• _Task to complete_: Until you reach the line containing "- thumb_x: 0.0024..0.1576", reproduce each line of the listing exactly, please, and include that line as well.

• _Recorded data_:
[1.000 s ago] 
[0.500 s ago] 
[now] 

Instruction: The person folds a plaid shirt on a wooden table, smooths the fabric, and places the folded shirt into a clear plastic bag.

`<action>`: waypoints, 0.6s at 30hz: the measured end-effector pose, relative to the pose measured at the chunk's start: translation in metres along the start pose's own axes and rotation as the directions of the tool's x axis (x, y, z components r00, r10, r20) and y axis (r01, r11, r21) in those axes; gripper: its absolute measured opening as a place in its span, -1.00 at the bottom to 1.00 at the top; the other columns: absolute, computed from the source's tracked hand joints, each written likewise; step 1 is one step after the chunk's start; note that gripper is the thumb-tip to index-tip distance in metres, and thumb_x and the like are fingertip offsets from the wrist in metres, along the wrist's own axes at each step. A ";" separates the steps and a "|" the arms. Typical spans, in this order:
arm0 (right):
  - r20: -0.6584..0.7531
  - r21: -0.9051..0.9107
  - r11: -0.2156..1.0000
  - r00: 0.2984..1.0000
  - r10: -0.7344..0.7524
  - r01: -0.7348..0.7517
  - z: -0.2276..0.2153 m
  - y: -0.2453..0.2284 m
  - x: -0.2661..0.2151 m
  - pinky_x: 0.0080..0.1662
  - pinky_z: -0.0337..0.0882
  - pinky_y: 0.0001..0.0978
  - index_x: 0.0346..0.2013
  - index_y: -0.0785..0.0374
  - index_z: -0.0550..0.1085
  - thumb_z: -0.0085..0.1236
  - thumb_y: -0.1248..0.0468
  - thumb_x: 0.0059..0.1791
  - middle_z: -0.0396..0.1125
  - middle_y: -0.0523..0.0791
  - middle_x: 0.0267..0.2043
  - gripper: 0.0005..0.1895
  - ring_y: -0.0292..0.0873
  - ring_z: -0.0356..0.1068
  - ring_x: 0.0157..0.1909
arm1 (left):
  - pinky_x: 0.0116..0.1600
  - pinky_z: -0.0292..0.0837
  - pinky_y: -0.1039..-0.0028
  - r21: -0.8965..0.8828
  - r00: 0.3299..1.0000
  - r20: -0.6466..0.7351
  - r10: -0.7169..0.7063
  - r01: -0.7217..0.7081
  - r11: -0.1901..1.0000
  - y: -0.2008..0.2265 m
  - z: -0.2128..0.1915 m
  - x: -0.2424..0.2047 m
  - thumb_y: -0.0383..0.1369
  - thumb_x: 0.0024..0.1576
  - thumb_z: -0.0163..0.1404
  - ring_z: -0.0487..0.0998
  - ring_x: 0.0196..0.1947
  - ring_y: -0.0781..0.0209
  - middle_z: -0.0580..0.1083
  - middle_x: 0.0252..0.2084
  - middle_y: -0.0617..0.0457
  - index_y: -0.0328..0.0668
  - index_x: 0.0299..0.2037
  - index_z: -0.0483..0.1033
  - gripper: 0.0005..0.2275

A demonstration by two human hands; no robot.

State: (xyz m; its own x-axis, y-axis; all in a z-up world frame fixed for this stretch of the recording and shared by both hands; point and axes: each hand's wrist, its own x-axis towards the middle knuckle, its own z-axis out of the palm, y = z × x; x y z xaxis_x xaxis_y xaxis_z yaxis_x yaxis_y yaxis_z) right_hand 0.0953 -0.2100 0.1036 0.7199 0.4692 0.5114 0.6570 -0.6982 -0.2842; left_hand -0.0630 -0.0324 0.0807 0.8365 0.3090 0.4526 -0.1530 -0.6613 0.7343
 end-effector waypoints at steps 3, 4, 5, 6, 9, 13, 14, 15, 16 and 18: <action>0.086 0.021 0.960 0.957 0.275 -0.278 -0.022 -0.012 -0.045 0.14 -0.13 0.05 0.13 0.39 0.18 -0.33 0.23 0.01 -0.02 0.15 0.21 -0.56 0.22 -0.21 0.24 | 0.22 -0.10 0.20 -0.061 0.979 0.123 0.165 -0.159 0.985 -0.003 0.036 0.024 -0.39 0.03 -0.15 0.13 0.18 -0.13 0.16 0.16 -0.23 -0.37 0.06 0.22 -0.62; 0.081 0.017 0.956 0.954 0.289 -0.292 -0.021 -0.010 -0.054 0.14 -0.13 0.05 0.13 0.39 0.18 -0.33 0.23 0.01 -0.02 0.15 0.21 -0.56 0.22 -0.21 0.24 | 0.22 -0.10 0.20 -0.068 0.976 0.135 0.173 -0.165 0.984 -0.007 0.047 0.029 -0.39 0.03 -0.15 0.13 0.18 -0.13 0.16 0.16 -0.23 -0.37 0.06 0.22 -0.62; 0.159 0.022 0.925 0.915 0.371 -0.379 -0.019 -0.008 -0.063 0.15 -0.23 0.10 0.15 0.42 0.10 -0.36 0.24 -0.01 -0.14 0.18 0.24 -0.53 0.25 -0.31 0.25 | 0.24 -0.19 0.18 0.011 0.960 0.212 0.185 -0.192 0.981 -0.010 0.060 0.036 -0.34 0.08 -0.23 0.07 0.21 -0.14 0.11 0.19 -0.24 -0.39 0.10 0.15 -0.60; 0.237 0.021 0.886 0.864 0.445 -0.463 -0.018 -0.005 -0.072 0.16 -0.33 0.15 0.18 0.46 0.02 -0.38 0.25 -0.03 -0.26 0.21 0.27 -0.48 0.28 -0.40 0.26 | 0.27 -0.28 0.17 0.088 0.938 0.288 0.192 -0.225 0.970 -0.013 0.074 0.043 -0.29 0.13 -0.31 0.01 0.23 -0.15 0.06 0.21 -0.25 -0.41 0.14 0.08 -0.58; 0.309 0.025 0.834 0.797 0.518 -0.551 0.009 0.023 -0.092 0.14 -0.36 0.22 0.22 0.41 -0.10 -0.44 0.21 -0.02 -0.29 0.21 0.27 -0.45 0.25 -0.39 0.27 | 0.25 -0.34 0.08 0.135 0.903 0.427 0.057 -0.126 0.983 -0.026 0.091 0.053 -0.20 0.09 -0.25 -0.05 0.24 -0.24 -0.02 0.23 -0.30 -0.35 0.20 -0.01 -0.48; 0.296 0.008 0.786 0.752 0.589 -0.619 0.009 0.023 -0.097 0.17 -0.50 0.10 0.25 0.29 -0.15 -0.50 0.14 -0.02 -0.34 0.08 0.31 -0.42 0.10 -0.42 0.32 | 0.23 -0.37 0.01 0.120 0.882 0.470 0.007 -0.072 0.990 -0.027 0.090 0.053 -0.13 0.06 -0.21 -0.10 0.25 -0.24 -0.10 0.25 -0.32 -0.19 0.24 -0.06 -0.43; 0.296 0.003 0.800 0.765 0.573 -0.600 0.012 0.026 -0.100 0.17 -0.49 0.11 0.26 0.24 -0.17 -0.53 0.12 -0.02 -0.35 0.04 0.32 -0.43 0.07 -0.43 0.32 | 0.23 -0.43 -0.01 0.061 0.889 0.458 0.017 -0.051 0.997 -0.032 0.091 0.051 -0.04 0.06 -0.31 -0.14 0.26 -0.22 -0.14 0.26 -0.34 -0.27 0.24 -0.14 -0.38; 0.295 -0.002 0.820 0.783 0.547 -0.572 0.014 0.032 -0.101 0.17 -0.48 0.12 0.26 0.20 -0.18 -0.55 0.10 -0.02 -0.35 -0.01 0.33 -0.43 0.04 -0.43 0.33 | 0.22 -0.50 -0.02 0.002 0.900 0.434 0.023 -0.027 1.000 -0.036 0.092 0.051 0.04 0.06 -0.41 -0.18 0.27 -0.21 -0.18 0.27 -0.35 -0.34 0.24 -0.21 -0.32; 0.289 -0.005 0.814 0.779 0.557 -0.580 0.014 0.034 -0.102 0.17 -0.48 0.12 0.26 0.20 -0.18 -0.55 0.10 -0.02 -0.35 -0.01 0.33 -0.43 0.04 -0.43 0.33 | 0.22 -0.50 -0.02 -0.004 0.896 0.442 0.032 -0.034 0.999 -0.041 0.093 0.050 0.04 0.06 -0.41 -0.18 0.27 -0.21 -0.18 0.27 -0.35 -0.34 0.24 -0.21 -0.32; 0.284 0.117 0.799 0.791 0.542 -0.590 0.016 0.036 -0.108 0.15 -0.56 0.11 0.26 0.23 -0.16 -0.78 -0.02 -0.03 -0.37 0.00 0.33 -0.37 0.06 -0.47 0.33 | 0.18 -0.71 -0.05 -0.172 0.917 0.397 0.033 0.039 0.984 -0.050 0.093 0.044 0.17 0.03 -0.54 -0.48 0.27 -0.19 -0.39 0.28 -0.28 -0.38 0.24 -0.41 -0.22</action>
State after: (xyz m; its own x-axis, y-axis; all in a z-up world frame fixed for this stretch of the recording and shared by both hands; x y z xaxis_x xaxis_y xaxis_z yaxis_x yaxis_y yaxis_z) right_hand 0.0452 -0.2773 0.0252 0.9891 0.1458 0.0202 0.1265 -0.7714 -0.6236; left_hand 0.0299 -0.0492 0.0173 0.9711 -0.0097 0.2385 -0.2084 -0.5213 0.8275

• _Task solution_:
[1.000 s ago] 
[0.500 s ago] 
[now] 

Instruction: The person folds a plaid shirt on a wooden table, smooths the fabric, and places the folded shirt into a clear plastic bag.

`<action>`: waypoints, 0.6s at 30hz: the measured end-effector pose, relative to the pose measured at the chunk's start: translation in metres along the start pose's own axes and rotation as the directions of the tool's x axis (x, y, z components r00, r10, r20) and y axis (r01, r11, r21) in those axes; gripper: its absolute measured opening as a place in its span, -1.00 at the bottom to 1.00 at the top; the other columns: absolute, computed from the source's tracked hand joints, each written likewise; step 1 is one step after the chunk's start; note that gripper is the thumb-tip to index-tip distance in metres, and thumb_x and the like are fingertip offsets from the wrist in metres, along the wrist's own axes at each step. A ";" separates the steps and a "|" the arms. Typical spans, in this order:
arm0 (right):
  - r20: -0.6584..0.7531
  - r21: -0.9051..0.9107
  - r11: -0.2156..1.0000
  - r00: 0.2984..1.0000
  - r10: -0.7344..0.7524
  - r01: -0.7348..0.7517
  - z: -0.2276..0.2153 m
  - y: -0.2453..0.2284 m
  - x: -0.2661..0.2151 m
  - pinky_x: 0.0080..0.1662
  - pinky_z: -0.0337..0.0882
  - pinky_y: 0.0001..0.0978
  - index_x: 0.0346..0.2013
  - index_y: -0.0785..0.0374
  - index_z: -0.0550..0.1085
  - thumb_z: -0.0085..0.1236
  - thumb_y: -0.1248..0.0468
  - thumb_x: 0.0059..0.1791
  - middle_z: -0.0396..0.1125
  - middle_y: -0.0523..0.0791
  - middle_x: 0.0267..0.2043
  - gripper: 0.0005..0.1895
  - ring_y: -0.0292..0.0873
  - ring_z: -0.0356..0.1068
  - ring_x: 0.0157..0.1909
arm1 (left):
  - pinky_x: 0.0116..0.1600
  - pinky_z: -0.0292..0.0837
  - pinky_y: -0.1039..-0.0028
  - r21: -0.8965..0.8828
  - r00: 0.3299..1.0000
  - r20: -0.6466..0.7351
  - r10: -0.7169..0.7063
  - r01: -0.7217..0.7081
  - r11: -0.1901..1.0000
  - y: -0.2008..0.2265 m
  - z: -0.2128..0.1915 m
  - x: -0.2424..0.2047 m
  - thumb_y: -0.0383..0.1369
  - thumb_x: 0.0024..0.1576

The work is done, and the output is complete.